A parallelogram ABCD has perimeter equal to 124 . Let E be the foot of the perpendicular from A to BC, and let F be the foot of the perpendicular from A to CD. If AE= 7 and AF=20, what is the area of the parallelogram?
Hm. Tried this one. by tinkering in GeoGebra. Not too easy. Maybe I'm getting a bit tired... By tinkering I found that AB is between 16.6, and that gives an area around 332, if all conditions are met. I am too tired right now to think out a way to calculate this.

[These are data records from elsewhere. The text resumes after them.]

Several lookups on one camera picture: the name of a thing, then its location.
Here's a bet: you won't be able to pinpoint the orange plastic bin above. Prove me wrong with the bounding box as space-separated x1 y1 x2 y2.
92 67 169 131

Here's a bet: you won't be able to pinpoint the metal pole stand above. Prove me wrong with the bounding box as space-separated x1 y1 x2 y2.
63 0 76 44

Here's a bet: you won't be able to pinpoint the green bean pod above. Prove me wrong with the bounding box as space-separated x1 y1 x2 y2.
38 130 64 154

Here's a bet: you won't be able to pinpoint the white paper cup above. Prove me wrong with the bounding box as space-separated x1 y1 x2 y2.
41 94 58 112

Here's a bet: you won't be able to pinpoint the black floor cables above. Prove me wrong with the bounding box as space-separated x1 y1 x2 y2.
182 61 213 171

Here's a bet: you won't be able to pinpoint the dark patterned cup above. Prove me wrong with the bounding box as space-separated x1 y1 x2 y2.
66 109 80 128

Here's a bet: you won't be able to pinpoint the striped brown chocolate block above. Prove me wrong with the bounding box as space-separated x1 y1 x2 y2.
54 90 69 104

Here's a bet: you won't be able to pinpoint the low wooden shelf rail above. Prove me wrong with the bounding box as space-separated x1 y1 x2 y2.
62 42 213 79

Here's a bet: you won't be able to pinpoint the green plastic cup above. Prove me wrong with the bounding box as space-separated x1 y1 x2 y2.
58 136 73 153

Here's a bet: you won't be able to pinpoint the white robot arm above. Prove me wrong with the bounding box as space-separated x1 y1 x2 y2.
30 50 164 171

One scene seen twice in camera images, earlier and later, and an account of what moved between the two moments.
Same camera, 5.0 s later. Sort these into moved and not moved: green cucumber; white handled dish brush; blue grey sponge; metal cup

No need for any programs like geogebra. Impressive how you could do that though :D
Because opposite angles of a parallelogram are equal, angles ADF and ABE are congruent. Suppose that \(a\) represents the length of AB and b represents the length of AD. Using AA similarity, we can find that triangles ABE and ADF are similar. By the fact that the sides of similar triangles are in proportion, we can form the equation, 7/20 = a/b. In addition, because we know that the perimeter of the parallelogram is equal to 124, a + b = 62.
We have a system of equations!
a + b = 62
7b = 20a
b = 20/7a
(20/7)a + a = 62
(27/7)a = 62
a = 434/27
Multiplying this by 20 gives: 8680/27 as the area of the parallelogram.
Thanks for that on. I'm obviously out of shape when it comes to geometry. Should have seen that \(\Delta ABE \cong \Delta ADF\). That is what solves this. Very good explanation of this.